_DESCRIPTION OF THE TASK:_ Look for the line containing "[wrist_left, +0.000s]" in the listing below. Retype that line and every subsequent line through the last one, and only those.
---------- DATA SHOWN
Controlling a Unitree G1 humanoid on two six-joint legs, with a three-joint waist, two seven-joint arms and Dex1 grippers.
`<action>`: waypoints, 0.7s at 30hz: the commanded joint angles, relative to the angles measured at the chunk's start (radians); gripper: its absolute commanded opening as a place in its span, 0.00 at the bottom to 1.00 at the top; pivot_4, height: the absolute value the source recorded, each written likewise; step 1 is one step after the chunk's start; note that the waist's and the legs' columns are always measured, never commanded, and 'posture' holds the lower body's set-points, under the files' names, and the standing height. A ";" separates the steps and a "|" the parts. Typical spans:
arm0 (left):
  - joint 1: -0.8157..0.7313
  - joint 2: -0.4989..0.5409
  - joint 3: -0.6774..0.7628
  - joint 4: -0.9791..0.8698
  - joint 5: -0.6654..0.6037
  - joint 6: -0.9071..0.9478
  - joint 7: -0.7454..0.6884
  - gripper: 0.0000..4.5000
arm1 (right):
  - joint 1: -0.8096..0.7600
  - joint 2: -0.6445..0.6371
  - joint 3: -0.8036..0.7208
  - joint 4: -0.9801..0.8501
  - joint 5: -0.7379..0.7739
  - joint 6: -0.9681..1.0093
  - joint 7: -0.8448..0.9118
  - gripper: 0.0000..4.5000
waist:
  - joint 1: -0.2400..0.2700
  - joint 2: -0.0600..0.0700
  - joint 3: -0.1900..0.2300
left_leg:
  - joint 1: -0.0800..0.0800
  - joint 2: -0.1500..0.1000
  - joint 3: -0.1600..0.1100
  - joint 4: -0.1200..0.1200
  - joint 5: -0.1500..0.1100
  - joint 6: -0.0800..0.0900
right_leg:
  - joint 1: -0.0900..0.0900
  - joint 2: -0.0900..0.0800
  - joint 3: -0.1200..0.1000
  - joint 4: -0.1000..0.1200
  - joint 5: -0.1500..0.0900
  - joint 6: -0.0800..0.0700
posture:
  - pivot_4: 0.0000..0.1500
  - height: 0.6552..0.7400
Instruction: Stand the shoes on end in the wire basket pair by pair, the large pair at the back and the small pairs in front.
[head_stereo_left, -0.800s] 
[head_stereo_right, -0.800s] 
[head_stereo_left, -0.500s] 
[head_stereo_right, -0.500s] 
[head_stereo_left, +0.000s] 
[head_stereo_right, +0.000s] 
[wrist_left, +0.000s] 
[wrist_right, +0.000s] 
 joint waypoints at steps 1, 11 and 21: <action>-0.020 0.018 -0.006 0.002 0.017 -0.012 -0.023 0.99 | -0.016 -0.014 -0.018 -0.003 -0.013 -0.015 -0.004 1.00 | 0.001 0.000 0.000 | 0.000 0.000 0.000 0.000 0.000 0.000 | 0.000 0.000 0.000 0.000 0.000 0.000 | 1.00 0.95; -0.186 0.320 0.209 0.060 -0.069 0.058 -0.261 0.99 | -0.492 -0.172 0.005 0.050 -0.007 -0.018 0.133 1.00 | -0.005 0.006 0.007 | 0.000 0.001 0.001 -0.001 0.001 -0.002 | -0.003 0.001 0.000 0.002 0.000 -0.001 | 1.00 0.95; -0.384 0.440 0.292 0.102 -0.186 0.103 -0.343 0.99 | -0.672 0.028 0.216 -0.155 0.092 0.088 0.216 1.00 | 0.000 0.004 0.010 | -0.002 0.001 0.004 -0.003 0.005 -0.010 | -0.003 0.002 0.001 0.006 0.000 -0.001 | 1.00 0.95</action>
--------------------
_YOUR RESPONSE:_
[wrist_left, +0.000s] 
[wrist_right, +0.000s] 
 joint waypoints at steps 1, 11 and 21: <action>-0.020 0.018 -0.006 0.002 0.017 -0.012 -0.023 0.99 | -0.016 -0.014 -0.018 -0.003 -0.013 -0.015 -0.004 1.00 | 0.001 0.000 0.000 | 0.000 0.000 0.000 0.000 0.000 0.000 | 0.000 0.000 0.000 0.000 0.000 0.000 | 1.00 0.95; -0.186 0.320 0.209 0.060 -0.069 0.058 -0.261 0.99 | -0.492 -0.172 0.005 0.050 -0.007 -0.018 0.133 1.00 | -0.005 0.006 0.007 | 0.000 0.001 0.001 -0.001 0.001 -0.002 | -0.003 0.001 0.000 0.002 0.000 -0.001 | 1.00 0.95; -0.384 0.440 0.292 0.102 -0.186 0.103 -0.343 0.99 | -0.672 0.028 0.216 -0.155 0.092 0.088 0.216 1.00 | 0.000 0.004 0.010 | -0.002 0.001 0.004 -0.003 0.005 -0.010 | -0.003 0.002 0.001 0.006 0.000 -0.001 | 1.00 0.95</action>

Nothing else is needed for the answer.